发布时间：2018-01-23 11:02

  本文关键词： SM2 数字签名 Dickson乘法器　出处：《哈尔滨工业大学》2014年硕士论文　论文类型：学位论文

【摘要】：SM2是使用椭圆曲线加密(ECC)的一种密码学标准,而ECC是1985年提出的一种公钥密码算法。与主流加密算法如RSA算法相比,ECC算法具有安全性能高、计算量小、处理速度快等特点。
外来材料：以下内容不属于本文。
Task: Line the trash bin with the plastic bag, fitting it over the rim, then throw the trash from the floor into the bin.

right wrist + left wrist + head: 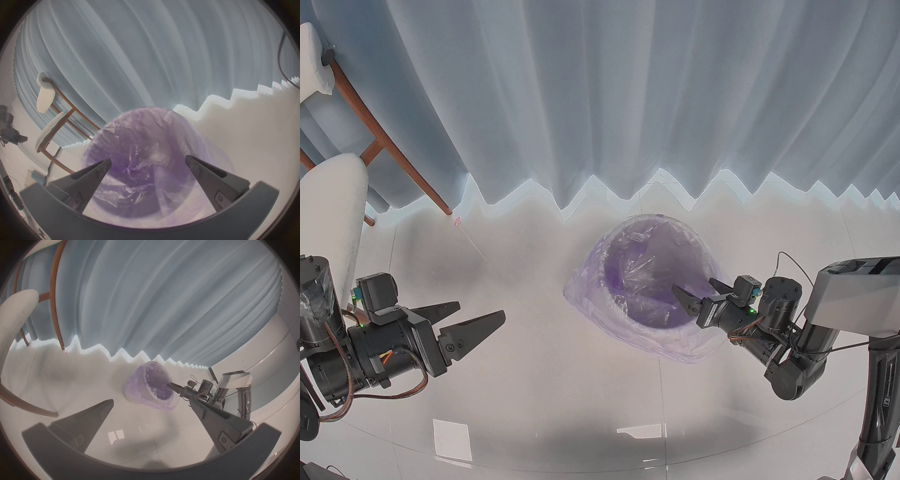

然而为充分保证系统的安全性,目前的数字签名系统的公钥和私钥倍数一般都在256位以上,即密钥生成和验证过程进行都需要大数运算,因此即使采用ECC算法,无论是软件还是硬件实现,速度较慢仍然是数字签名算法的一个缺陷。由于在实时性要求较高的场合,需要进行高速运算,因此,提高ECC算法的运算速度是非常重要的。在ECC算法中,需要执行大量的加法与乘法运算。在加法运算可以通过XOR门实现,而乘法运算则需要很多的AND和XOR门以及很长的延时。其他二位元扩域上的复杂运算如指数和点加运算等都可以通过调用乘法运算来实现。为了满足数字签名运算中数据快速处理的要求,需要设计出一种能够快速完成二位元有限域上乘法运算的高效结构。本文的目标就是设计出一种能够有效缩短乘法运算时间,提高数字签名效率的乘法器。为此,本文提出了一种基于Dickson原理实现的新型乘法器,它利用Dickson多项式的独特性质,将Dickson基底与传统的GNB基底(Gaussian normal basis)联系起来,并使用Dickson基底替代GNB基底。通过有限域上加减法相同的特性,使用Karatsuba分解方法对多项式进行分解,在付出增加三个加法的代价之下,减少一个乘法。接着利用Dickson多项式的性质,实现分解后多项式的重构,之后采用递归方法将一个长度为m的多项式分解成长度为2的多项式再进行基本的乘法运算,在递归返回之后,再利用基底转换将Dickson基底转换回GNB基底,最终实现整个乘法器的结构。本文一共提出了使用Karatsuba分解的二分法和三分法两种乘法器结构,实验结果表明,本文提出的新型Dickson乘法器与传统乘法器以及同类改进的2型和4型GNB乘法器相比,二分法可以减少约50%的乘法运算,而三分法则可以减少约三分之二的乘法运算,并相应地减少一点加法运算。因此可知,使用本文提出的新型乘法器,可以优化二位元有限域上的乘法结构,并提升数字签名的效率。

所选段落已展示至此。